Thursday, October 15, 2009

Financial System Liquidity

My broad measure of credit driven liquidity is down 1.5% yr / yr,
and has decreased at a 4.0% annual rate over the past 6 mos. With
deep recession and its immediate aftermath, private sector credit
demand has been declining. The weakness shows not just with
shadow banking, which has collapsed, but with the banking system's
loan book as well. The big roll-off on the banks' book is business or
C&I loans. Readers will recall I have discussed this probability for
months, and also that the C&I loan book could decline significantly
for another year or so. The banks are charging off the loans that
some businesses cannot service, and viable companies are
reducing exposure because with business depressed, working capital
needs have shrunk. Moreover, as the economy recovers, many
companies will generate cash flow well above spending needs, at
least in the early stages.

Monetary liquidity -- the narrow money supply -- is up about 15%
yr / yr, and this has been, as always, the platform to turn the
economy positive. Monetary liquidity represents only 10 -15% of
the broader measures of financial liquidity and cannot sustain an
economic expansion for very long without a positive turn in private
sector borrowing, but it is the kick starter. The Fed, for seasonal
reasons, is presently allowing monetary liquidity growth to
accelerate via its open market activities.

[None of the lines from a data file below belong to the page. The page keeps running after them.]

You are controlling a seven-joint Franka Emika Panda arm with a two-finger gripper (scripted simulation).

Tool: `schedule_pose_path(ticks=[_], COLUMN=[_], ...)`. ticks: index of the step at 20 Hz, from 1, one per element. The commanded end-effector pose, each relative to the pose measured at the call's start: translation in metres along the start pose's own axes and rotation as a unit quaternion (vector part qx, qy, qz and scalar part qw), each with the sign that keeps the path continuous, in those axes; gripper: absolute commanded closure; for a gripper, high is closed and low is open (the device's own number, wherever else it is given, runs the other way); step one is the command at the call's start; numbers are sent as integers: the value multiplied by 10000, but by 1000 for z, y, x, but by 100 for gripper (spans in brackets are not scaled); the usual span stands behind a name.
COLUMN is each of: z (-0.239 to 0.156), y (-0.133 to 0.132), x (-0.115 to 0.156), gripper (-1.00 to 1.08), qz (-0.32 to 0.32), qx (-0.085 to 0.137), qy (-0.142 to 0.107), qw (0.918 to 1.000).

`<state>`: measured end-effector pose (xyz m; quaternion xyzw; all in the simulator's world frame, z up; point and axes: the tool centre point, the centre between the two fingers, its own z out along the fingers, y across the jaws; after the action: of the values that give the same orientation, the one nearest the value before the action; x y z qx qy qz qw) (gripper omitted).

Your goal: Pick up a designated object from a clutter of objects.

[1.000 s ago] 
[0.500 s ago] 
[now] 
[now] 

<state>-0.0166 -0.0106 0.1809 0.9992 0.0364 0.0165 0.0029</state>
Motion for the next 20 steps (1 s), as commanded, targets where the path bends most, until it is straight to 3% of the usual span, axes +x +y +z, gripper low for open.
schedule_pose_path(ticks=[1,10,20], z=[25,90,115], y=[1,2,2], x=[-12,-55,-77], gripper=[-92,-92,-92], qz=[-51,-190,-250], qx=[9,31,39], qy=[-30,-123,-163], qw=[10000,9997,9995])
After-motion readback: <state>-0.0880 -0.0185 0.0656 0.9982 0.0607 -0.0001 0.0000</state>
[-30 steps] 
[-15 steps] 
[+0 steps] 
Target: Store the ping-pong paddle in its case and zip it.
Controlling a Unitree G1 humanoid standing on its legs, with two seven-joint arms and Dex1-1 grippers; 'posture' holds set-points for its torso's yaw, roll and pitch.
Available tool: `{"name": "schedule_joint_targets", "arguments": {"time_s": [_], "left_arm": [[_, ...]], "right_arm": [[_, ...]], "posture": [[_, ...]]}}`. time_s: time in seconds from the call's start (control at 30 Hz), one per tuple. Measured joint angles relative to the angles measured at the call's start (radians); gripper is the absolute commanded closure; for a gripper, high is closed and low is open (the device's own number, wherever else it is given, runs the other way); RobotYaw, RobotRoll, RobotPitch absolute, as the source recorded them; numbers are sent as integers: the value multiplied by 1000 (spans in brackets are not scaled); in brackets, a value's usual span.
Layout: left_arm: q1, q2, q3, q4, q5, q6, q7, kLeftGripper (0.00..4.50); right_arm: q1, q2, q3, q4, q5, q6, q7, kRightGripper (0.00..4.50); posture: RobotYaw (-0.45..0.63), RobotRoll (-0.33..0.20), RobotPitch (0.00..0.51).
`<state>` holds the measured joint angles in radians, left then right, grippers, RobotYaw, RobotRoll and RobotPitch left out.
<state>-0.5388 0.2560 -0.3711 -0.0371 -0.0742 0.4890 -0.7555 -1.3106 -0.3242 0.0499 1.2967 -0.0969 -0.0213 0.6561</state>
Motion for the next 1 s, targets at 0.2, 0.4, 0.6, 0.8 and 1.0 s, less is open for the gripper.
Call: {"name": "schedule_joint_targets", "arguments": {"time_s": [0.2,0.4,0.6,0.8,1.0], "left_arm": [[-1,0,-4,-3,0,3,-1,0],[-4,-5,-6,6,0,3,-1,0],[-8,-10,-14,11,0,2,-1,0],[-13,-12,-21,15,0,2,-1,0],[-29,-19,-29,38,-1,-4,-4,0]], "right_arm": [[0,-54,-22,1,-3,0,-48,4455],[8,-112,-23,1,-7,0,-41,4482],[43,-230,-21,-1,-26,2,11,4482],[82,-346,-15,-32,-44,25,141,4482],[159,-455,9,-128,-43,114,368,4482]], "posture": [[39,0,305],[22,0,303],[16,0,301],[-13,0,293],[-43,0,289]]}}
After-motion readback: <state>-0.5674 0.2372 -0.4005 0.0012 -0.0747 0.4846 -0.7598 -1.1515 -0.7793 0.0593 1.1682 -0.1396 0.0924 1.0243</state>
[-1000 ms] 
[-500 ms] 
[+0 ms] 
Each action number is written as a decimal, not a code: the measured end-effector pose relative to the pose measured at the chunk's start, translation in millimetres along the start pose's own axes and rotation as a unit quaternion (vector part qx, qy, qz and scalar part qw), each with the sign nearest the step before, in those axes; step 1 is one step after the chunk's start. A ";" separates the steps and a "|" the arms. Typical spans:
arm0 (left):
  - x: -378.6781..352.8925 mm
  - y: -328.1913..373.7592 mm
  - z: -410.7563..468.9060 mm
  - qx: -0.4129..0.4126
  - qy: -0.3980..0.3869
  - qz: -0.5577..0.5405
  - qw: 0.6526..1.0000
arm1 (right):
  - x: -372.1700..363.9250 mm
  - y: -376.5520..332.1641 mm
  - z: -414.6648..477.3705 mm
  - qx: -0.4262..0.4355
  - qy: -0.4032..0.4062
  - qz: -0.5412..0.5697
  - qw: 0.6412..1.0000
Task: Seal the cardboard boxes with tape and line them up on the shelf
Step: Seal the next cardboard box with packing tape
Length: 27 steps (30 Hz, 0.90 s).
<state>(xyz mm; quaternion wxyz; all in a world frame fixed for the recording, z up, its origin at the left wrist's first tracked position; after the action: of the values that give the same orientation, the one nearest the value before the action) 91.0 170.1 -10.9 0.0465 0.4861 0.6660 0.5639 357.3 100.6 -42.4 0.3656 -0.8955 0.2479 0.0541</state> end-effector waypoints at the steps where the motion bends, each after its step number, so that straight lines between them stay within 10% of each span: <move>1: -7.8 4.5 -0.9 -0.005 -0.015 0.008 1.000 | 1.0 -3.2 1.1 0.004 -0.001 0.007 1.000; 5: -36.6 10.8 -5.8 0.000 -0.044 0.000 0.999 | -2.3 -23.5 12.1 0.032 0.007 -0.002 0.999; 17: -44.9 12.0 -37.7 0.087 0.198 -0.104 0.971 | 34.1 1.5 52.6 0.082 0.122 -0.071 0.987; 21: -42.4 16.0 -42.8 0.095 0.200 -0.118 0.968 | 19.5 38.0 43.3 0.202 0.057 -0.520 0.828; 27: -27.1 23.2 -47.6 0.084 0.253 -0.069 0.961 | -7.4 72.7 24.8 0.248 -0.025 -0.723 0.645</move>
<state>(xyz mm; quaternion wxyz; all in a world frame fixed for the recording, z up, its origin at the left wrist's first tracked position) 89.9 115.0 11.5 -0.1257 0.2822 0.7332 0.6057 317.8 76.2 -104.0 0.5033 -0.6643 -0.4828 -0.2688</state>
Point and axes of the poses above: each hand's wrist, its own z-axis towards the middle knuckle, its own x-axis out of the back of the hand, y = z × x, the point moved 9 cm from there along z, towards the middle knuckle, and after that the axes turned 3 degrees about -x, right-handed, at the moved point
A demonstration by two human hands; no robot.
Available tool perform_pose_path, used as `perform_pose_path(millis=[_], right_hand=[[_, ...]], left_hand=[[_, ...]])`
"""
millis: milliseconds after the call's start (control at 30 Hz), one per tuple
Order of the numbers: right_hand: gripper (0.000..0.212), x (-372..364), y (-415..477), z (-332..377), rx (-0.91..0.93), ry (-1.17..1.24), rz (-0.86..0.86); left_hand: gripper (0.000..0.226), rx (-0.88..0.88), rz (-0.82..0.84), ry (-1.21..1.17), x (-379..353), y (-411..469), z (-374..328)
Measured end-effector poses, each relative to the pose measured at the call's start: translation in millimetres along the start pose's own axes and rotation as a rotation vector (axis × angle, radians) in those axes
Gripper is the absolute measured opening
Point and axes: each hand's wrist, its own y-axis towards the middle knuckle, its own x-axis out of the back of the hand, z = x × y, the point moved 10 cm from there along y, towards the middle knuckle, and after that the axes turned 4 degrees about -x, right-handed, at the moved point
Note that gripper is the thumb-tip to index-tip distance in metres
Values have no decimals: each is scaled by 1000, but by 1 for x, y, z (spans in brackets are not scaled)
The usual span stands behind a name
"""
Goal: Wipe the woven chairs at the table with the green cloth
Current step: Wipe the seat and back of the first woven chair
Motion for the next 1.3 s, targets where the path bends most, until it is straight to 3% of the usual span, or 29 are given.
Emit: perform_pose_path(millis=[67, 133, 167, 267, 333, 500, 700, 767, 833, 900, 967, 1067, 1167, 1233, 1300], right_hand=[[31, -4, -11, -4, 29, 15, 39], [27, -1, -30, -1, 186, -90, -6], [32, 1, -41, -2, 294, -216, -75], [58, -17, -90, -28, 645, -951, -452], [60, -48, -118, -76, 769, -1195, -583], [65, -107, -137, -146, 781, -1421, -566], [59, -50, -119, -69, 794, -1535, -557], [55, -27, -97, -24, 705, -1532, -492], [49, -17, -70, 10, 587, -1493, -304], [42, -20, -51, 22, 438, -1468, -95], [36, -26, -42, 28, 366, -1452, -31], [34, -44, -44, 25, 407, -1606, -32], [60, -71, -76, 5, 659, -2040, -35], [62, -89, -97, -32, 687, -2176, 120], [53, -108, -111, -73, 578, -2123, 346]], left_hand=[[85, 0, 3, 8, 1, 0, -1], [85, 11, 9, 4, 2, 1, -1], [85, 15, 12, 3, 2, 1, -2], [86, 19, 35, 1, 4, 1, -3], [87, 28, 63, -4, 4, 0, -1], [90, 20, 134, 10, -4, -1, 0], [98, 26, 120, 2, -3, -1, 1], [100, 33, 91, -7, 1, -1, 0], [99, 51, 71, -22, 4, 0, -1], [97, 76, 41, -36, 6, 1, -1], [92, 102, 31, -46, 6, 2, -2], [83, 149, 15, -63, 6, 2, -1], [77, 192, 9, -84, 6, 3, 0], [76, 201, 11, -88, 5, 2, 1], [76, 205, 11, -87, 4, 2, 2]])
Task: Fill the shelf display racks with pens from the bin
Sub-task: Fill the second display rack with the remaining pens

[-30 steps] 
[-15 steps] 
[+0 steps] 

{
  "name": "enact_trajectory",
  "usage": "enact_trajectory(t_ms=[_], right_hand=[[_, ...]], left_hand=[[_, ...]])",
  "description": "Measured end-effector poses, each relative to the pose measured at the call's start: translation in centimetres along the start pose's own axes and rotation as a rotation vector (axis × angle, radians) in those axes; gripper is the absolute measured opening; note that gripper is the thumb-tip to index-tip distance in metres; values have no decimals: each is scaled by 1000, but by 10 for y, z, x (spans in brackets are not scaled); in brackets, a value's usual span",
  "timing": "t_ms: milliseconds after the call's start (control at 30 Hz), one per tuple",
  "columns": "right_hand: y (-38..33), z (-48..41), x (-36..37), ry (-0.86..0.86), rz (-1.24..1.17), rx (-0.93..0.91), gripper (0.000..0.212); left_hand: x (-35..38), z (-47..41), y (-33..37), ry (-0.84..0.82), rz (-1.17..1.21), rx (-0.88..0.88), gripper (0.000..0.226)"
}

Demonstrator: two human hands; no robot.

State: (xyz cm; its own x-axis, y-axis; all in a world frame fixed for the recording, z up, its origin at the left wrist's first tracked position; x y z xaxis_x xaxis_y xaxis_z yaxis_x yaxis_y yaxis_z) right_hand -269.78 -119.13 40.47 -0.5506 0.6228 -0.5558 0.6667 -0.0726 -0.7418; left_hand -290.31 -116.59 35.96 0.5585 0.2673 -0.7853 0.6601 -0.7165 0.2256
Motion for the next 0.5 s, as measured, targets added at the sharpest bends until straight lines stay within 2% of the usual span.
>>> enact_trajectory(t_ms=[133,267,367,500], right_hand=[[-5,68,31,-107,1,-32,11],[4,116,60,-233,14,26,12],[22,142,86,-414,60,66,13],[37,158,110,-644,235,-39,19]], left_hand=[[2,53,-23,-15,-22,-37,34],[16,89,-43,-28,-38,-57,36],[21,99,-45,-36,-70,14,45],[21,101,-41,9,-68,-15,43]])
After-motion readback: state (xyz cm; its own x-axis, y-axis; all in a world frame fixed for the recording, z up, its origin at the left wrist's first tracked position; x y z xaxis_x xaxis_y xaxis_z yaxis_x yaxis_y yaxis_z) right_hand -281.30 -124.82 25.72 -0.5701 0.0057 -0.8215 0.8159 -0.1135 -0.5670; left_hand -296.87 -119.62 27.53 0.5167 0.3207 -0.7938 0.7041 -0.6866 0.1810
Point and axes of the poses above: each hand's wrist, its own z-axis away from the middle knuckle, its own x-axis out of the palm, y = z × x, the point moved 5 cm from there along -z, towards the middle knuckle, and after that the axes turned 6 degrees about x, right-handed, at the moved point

Despite a reduction in the broader credit driven composite, the
velocity of money has declined sharply, as the cyclical economy is
down much more yr / yr. The excess liquidity thus created has
supported the cyclical recovery in stocks, although it should be noted
that velocity has started to recover and that excess liquidity is
easing. A "V" shaped recovery, suggested by the leading indicators,
would likely bring down excess liquidity rather rapidly and give stocks
much less of a tailwind.

The world's major central banks are keeping large currency swap lines
to cushion the decline in global capital flows fostered by the 2007-08
credit crunch and a collapse in global trade. The outflow of US dollars
through the trade window is down 50% over the past 2 years.

Banking system loan loss reserves have increased only modestly in
recent months following a large leap from late 2007. Even so, bank
capital remains flat as cash flow is moderating on a declining loan
book. Thus, as the economy recovers, and with it private sector loan
demand, more than a few banks will need to raise additional primary
equity capital.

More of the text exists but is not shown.